WORK REQUIRED = Count up the lines below in which the string "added" appears. The reply should be that number alone.

START EXTRACTED DATA

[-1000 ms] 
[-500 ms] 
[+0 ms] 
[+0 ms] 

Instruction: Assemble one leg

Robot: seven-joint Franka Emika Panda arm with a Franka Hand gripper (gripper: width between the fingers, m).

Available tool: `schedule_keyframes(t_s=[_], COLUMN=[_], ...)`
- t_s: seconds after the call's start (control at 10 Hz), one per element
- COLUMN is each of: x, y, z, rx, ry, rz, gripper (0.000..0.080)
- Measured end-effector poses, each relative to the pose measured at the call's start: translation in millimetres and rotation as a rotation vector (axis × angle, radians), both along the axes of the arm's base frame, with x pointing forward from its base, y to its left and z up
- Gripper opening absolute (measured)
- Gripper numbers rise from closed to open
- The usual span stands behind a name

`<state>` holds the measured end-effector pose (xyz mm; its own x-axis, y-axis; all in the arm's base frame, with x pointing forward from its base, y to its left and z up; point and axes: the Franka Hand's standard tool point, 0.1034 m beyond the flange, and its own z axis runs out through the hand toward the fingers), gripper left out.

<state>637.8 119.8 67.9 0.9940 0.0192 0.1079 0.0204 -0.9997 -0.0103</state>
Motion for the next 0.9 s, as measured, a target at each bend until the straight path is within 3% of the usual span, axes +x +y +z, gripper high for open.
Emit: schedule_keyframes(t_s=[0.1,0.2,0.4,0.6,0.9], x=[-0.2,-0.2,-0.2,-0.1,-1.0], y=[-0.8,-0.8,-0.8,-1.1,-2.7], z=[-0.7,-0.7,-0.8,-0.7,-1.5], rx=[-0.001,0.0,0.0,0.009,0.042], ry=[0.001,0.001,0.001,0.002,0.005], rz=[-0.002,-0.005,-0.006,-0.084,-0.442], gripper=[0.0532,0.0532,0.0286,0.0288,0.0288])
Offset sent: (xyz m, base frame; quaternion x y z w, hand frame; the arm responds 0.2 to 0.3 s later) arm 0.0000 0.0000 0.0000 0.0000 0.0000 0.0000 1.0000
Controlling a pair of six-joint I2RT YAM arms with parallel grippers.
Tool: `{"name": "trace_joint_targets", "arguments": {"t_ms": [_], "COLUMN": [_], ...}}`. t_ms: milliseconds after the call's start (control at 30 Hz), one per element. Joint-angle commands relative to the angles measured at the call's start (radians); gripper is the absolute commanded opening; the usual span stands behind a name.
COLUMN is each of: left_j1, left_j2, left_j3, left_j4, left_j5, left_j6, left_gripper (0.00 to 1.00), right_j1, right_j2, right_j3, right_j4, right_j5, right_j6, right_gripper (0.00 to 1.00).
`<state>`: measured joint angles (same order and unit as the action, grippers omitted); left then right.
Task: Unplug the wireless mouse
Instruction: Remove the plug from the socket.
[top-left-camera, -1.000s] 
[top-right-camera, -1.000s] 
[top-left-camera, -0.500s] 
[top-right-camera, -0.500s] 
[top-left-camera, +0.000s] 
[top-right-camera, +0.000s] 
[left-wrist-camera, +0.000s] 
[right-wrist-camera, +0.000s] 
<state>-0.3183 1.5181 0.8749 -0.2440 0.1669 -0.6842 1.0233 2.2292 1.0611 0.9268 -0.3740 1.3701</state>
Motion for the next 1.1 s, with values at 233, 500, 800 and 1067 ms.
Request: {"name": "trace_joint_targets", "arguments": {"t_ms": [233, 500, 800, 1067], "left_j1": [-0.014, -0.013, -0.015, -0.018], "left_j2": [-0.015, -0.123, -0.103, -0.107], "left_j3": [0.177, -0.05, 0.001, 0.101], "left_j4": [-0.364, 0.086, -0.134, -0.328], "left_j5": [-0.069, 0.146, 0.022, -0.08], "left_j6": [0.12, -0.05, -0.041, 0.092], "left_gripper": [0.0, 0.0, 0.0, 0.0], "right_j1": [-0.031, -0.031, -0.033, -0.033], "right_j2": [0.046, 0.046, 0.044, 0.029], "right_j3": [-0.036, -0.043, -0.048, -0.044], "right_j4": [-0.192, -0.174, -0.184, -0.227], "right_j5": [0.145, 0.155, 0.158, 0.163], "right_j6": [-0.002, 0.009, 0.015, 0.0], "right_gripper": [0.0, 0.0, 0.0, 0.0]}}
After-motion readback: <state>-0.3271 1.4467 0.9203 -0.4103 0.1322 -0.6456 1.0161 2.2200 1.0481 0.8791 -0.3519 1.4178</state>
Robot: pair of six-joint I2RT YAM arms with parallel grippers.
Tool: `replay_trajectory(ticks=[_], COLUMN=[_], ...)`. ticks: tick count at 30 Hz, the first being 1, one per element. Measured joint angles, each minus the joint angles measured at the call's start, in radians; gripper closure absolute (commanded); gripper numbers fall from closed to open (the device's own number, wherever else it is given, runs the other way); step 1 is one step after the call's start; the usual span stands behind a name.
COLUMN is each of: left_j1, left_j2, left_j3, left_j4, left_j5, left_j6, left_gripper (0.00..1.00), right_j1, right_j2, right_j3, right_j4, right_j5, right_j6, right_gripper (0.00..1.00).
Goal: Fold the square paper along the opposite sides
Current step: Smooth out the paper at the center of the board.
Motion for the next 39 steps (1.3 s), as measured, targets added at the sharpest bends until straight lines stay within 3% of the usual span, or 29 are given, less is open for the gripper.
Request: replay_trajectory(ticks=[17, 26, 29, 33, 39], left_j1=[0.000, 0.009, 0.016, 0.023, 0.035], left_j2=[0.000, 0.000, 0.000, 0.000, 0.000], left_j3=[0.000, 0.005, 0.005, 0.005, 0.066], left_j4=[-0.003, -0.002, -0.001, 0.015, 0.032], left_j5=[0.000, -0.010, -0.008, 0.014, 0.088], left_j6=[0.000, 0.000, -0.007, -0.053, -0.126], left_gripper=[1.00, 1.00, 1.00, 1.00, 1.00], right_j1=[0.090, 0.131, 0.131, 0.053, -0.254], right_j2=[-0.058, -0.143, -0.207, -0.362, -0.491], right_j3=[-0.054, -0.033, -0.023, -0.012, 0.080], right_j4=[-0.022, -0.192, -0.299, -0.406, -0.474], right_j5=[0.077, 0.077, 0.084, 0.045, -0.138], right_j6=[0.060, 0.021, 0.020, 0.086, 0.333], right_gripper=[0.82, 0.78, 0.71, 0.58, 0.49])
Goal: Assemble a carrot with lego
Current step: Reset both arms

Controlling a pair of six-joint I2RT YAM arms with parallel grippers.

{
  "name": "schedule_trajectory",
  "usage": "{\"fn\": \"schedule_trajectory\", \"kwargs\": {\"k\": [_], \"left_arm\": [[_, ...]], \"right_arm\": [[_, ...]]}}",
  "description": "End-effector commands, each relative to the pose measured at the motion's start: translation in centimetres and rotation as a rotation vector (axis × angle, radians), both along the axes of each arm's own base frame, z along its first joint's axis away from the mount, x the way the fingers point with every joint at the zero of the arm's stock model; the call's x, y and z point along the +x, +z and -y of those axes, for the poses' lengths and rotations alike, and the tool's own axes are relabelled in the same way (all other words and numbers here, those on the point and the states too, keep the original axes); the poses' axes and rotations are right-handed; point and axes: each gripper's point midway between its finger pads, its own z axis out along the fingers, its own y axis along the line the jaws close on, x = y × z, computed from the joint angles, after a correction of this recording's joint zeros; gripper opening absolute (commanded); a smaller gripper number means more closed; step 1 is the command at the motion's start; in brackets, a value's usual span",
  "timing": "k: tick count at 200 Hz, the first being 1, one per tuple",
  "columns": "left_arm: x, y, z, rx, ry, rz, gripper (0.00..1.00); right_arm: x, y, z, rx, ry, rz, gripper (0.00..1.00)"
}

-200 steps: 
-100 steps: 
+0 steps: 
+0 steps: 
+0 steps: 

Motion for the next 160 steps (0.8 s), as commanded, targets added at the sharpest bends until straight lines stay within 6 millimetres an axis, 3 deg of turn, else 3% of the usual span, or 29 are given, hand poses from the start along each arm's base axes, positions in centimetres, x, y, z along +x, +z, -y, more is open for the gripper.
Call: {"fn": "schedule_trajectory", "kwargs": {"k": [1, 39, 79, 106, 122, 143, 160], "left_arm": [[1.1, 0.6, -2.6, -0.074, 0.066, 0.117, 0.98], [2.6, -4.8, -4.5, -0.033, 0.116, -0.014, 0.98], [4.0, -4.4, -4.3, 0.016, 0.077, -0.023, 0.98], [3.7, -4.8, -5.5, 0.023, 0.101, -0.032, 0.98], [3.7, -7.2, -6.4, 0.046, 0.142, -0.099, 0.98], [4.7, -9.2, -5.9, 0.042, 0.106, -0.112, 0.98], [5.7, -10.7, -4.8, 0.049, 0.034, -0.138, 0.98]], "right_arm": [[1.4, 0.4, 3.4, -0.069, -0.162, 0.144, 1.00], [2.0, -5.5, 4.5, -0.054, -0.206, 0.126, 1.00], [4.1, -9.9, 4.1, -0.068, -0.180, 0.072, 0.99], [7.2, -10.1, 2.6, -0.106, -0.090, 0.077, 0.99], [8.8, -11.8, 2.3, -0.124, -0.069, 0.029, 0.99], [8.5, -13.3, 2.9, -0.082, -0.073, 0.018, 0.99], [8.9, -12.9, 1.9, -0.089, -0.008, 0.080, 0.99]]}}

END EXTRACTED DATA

EXERCISE RESULT = 2